Meet Dustin

If I can go back in time and change one thing in my life, it would be the day that I tried drugs.

Incarcerated: 5yrs

Housed: Mark Stiles Unit, Beaumont, Texas

I woke up in a jail cell without the slightest idea of why I was even in there. My head was pounding, my throat was sore, and my hands were swollen. I had just gotten out of prison seven months earlier. I knew I’d be back here.

When I went to make a phone call, I couldn’t remember any numbers. I came to find out I’d been in the hospital on life support and in a coma after swallowing methamphetamine. Bits and pieces of that night started coming back. I remember being pulled over, the red and blue lights, but that’s it. Cops said I was foaming at the mouth and having seizures, they knew I swallowed dope. My dad told me my family visited the hospital, thinking it was for the last time.

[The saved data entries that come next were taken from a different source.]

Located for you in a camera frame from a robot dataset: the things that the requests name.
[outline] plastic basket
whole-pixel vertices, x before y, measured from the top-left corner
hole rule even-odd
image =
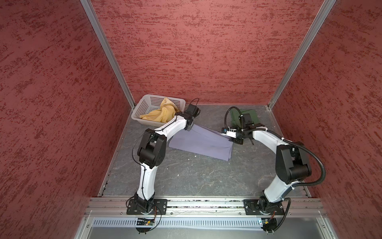
[[[133,120],[138,121],[139,123],[143,125],[161,127],[165,123],[151,121],[151,120],[144,120],[144,119],[141,119],[140,116],[143,114],[148,114],[149,112],[153,110],[159,109],[160,104],[162,103],[163,99],[166,97],[169,100],[171,100],[178,107],[180,111],[185,110],[186,101],[183,99],[173,98],[168,96],[157,96],[154,94],[147,94],[147,95],[144,95],[139,101],[139,103],[136,105],[136,107],[133,110],[133,113],[131,114],[131,118]]]

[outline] gray marble floor
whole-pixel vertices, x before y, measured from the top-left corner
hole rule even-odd
[[[220,131],[230,106],[198,105],[200,115],[195,124]],[[261,123],[277,131],[265,106],[240,106],[254,109]],[[131,148],[147,125],[130,120],[103,195],[134,195],[139,186],[140,166],[131,158]],[[156,196],[258,196],[275,177],[275,155],[262,143],[249,140],[233,145],[232,157],[223,160],[167,147],[166,157],[158,167],[155,179]],[[289,196],[306,196],[297,188]]]

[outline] green cloth
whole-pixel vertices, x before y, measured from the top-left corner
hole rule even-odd
[[[240,109],[242,114],[249,114],[254,124],[260,123],[257,113],[254,109]],[[231,110],[232,126],[240,126],[239,112],[236,109]]]

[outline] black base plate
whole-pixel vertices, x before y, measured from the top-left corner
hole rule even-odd
[[[166,214],[167,210],[167,199],[154,199],[154,205],[160,209],[157,209],[157,215]],[[144,210],[142,210],[134,201],[134,199],[130,199],[129,204],[127,206],[127,215],[154,215],[154,210],[151,210],[148,214],[143,214]]]
[[[244,199],[244,209],[246,215],[264,215],[259,210],[255,209],[255,206],[257,205],[258,200],[257,199]],[[284,208],[280,208],[282,206],[281,202],[279,202],[279,207],[275,210],[275,215],[284,215]]]

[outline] purple cloth
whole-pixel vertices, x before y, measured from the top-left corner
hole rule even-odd
[[[171,148],[202,154],[228,161],[231,158],[233,142],[219,132],[193,125],[190,131],[176,133],[170,143]]]

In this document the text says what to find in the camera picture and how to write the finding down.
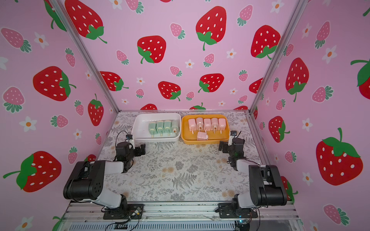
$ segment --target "yellow tray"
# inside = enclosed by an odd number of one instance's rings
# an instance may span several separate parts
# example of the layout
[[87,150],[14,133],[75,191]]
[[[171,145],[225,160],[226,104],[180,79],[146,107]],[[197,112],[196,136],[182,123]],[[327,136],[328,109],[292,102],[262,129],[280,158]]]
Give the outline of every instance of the yellow tray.
[[[226,128],[224,131],[222,131],[222,134],[220,131],[216,131],[216,133],[213,133],[213,131],[207,131],[208,140],[196,140],[196,135],[198,131],[195,131],[194,134],[189,131],[189,119],[197,119],[198,117],[201,117],[203,119],[209,118],[224,118],[226,119]],[[221,140],[222,141],[229,141],[230,136],[230,128],[229,128],[229,122],[228,119],[219,114],[214,115],[186,115],[181,120],[181,138],[183,139],[184,143],[187,145],[207,145],[207,144],[218,144]]]

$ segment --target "table surface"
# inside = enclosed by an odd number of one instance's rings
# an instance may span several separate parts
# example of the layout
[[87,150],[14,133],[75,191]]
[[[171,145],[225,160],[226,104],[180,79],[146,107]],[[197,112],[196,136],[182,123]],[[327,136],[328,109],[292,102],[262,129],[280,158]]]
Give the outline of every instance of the table surface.
[[[244,156],[260,158],[244,112],[178,112],[181,117],[196,114],[222,114],[231,130],[245,139]],[[120,112],[104,143],[99,160],[113,160],[115,139],[125,130],[131,133],[139,112]],[[122,132],[117,143],[123,142]],[[146,154],[135,157],[127,173],[105,176],[105,187],[123,194],[128,201],[230,201],[235,194],[249,191],[249,176],[227,163],[228,154],[218,144],[187,145],[177,142],[146,143]]]

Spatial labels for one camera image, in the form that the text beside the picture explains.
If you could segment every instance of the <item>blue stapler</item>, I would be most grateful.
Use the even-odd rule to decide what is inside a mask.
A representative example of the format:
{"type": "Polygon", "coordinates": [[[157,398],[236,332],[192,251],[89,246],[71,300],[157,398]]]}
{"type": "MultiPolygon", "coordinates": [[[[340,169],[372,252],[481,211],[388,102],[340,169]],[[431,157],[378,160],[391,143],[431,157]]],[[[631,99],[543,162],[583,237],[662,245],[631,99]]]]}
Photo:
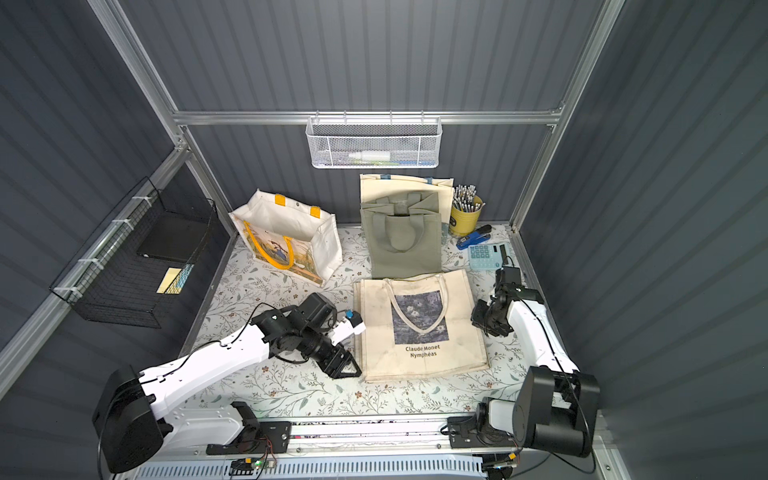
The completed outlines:
{"type": "Polygon", "coordinates": [[[456,248],[458,248],[459,250],[464,250],[465,248],[468,248],[470,245],[477,245],[478,243],[483,243],[490,239],[491,239],[491,226],[483,225],[482,227],[478,228],[477,230],[470,233],[469,235],[466,235],[458,239],[456,241],[456,248]]]}

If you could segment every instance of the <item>yellow sticky note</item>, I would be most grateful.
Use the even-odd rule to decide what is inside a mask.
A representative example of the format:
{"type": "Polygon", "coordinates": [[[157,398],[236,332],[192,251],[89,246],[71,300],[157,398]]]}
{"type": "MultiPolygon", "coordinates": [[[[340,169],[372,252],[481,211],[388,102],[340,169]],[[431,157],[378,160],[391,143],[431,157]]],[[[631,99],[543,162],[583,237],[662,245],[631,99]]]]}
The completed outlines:
{"type": "Polygon", "coordinates": [[[174,282],[176,277],[181,272],[181,268],[169,268],[163,277],[163,281],[160,282],[160,286],[157,288],[157,293],[179,293],[181,288],[174,286],[168,289],[168,287],[174,282]]]}

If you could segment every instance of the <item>black wire basket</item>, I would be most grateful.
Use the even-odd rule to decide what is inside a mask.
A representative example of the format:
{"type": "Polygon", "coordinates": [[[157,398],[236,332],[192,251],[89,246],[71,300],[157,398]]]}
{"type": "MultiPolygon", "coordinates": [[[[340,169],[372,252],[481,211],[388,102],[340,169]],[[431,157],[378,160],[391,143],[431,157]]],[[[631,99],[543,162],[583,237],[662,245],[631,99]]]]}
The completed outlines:
{"type": "Polygon", "coordinates": [[[160,328],[215,217],[210,199],[152,190],[127,218],[113,220],[118,226],[103,247],[77,261],[84,265],[76,278],[65,269],[51,291],[86,320],[160,328]]]}

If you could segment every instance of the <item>pen holder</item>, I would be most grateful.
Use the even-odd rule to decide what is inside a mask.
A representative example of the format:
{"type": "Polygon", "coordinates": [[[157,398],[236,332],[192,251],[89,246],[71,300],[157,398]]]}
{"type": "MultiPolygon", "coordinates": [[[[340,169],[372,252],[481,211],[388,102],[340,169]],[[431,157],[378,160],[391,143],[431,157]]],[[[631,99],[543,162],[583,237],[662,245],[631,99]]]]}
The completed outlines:
{"type": "MultiPolygon", "coordinates": [[[[482,204],[480,197],[475,196],[473,200],[476,204],[482,204]]],[[[463,237],[475,230],[480,218],[482,207],[476,212],[462,212],[456,207],[451,206],[451,220],[448,223],[448,231],[454,237],[463,237]]]]}

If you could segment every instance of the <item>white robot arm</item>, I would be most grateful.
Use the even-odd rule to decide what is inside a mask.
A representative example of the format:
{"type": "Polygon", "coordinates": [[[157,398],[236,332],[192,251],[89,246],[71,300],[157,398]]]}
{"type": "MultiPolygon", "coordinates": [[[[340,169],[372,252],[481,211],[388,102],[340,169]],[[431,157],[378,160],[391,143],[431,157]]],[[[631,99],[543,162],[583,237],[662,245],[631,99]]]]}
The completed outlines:
{"type": "Polygon", "coordinates": [[[520,270],[496,271],[491,302],[478,301],[472,323],[488,335],[518,337],[528,374],[514,401],[484,399],[478,406],[479,432],[511,433],[521,447],[585,457],[591,452],[600,386],[579,371],[549,322],[537,290],[521,284],[520,270]],[[555,393],[570,404],[553,406],[555,393]]]}
{"type": "Polygon", "coordinates": [[[264,334],[249,323],[219,341],[168,362],[142,370],[139,383],[146,396],[154,396],[150,404],[155,419],[225,376],[270,356],[270,344],[264,334]]]}
{"type": "Polygon", "coordinates": [[[211,383],[281,352],[298,350],[305,360],[314,359],[334,379],[359,376],[361,371],[352,354],[339,342],[361,333],[365,324],[352,310],[338,322],[336,317],[333,304],[313,293],[299,306],[253,316],[242,328],[203,344],[187,356],[138,374],[130,366],[113,373],[92,418],[110,472],[139,466],[164,444],[226,445],[244,425],[258,425],[243,414],[250,413],[244,404],[236,407],[242,419],[224,414],[182,419],[174,409],[211,383]]]}
{"type": "Polygon", "coordinates": [[[534,300],[514,301],[507,310],[507,321],[518,336],[529,366],[545,366],[553,372],[565,373],[578,370],[554,334],[546,306],[534,300]]]}

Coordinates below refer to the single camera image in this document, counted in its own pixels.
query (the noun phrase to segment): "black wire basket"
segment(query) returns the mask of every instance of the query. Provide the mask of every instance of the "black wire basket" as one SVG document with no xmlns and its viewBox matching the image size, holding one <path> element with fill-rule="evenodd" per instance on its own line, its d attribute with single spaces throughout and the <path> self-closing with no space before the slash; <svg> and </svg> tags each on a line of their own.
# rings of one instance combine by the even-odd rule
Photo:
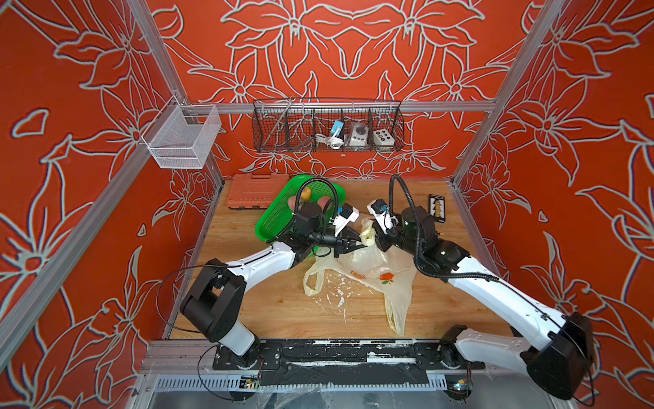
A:
<svg viewBox="0 0 654 409">
<path fill-rule="evenodd" d="M 252 136 L 258 152 L 396 152 L 404 148 L 400 101 L 287 98 L 253 102 Z M 334 124 L 343 123 L 337 140 Z"/>
</svg>

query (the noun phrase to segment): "orange toolbox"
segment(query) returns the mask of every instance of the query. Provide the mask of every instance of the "orange toolbox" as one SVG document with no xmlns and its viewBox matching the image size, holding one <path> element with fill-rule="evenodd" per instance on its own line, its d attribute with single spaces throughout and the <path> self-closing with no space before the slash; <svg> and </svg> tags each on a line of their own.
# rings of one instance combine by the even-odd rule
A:
<svg viewBox="0 0 654 409">
<path fill-rule="evenodd" d="M 287 183 L 287 173 L 234 175 L 227 195 L 227 207 L 234 210 L 267 209 Z"/>
</svg>

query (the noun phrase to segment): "orange wall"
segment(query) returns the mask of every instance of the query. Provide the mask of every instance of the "orange wall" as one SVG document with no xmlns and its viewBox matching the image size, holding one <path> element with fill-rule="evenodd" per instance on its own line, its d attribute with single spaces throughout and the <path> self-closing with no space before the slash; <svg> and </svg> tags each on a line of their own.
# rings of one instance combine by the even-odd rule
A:
<svg viewBox="0 0 654 409">
<path fill-rule="evenodd" d="M 654 406 L 653 22 L 570 1 L 462 185 L 499 271 L 593 321 L 599 408 Z"/>
<path fill-rule="evenodd" d="M 170 97 L 125 2 L 90 4 L 0 6 L 0 317 Z M 156 286 L 188 262 L 214 193 L 206 170 L 150 160 L 0 375 L 0 406 L 121 407 L 163 332 Z"/>
<path fill-rule="evenodd" d="M 194 102 L 283 96 L 493 99 L 542 1 L 148 0 Z M 258 154 L 247 115 L 224 115 L 214 154 L 228 177 L 448 177 L 481 113 L 410 115 L 394 154 Z"/>
<path fill-rule="evenodd" d="M 124 3 L 59 3 L 0 8 L 0 318 L 170 98 Z"/>
<path fill-rule="evenodd" d="M 188 265 L 215 188 L 206 171 L 137 176 L 0 378 L 0 402 L 123 407 L 164 322 L 155 296 Z M 167 319 L 184 272 L 158 297 Z"/>
</svg>

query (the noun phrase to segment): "white cable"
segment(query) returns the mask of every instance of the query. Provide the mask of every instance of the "white cable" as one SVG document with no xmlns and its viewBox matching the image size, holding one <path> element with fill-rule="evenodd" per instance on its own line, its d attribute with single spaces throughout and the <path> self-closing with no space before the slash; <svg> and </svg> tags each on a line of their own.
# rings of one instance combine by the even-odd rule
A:
<svg viewBox="0 0 654 409">
<path fill-rule="evenodd" d="M 339 138 L 339 137 L 334 137 L 334 136 L 325 136 L 322 133 L 316 133 L 315 135 L 316 142 L 318 143 L 324 143 L 325 145 L 329 146 L 332 149 L 340 149 L 345 142 Z"/>
</svg>

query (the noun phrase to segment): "white wire basket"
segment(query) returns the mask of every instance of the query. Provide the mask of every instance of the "white wire basket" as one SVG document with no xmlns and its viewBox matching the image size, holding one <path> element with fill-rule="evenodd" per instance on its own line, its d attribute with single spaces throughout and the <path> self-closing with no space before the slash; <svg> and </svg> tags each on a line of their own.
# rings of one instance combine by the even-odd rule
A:
<svg viewBox="0 0 654 409">
<path fill-rule="evenodd" d="M 216 107 L 204 124 L 189 124 L 180 107 L 166 119 L 147 143 L 150 154 L 163 169 L 201 169 L 211 152 L 222 122 Z"/>
</svg>

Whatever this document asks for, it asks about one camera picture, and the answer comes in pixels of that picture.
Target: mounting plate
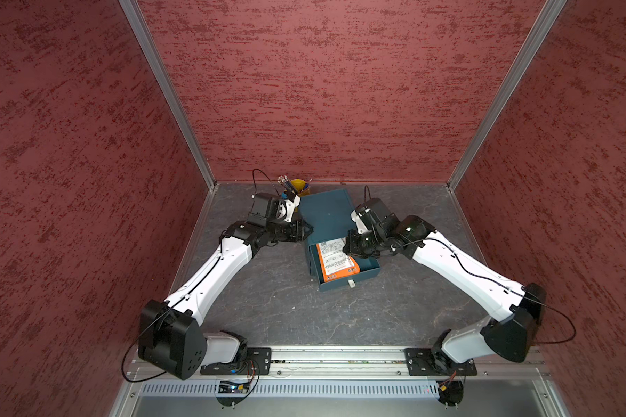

If you were to ask me as a child what I wanted to be when I grew up, I’d say veterinarian. I loved animals. Who would have thought I would choose to go down this destructive path?

I’m from a small one-horse town in Texas, called Ganado, one red light, a Dairy Queen and a movie theater. I hung with my older cousins, smoked weed at 10, snorted cocaine at 13, and then pills.

I was 17 when I had my first run-in with the law. I flipped my SUV, got my first DUI and drug arrest. I remember sitting at my mom’s house listening to the Red Hot Chili Peppers on a crack binge.

I was getting ready to check myself into rehab since probation was going to drug test me. My step dad walked in the room. When I turned and looked at him, we both just started bawling! “Why?” he asked. “Why do you keep doing this?”

Not until my mom stopped financially supporting me did I open my eyes and see who I was.

When I first get out, I do good, then I start hanging around the wrong people and using again. In order for me to stay out of here, I must cut ties. I’d really like to move somewhere, start over, maybe even out of Texas.

I’m learning two trades, auto mechanics and plumbing & pipefitting and to overcome my fear of failing. We have been on lockdown for over a year. I’m reading books, writing poems and working out Monday – Friday.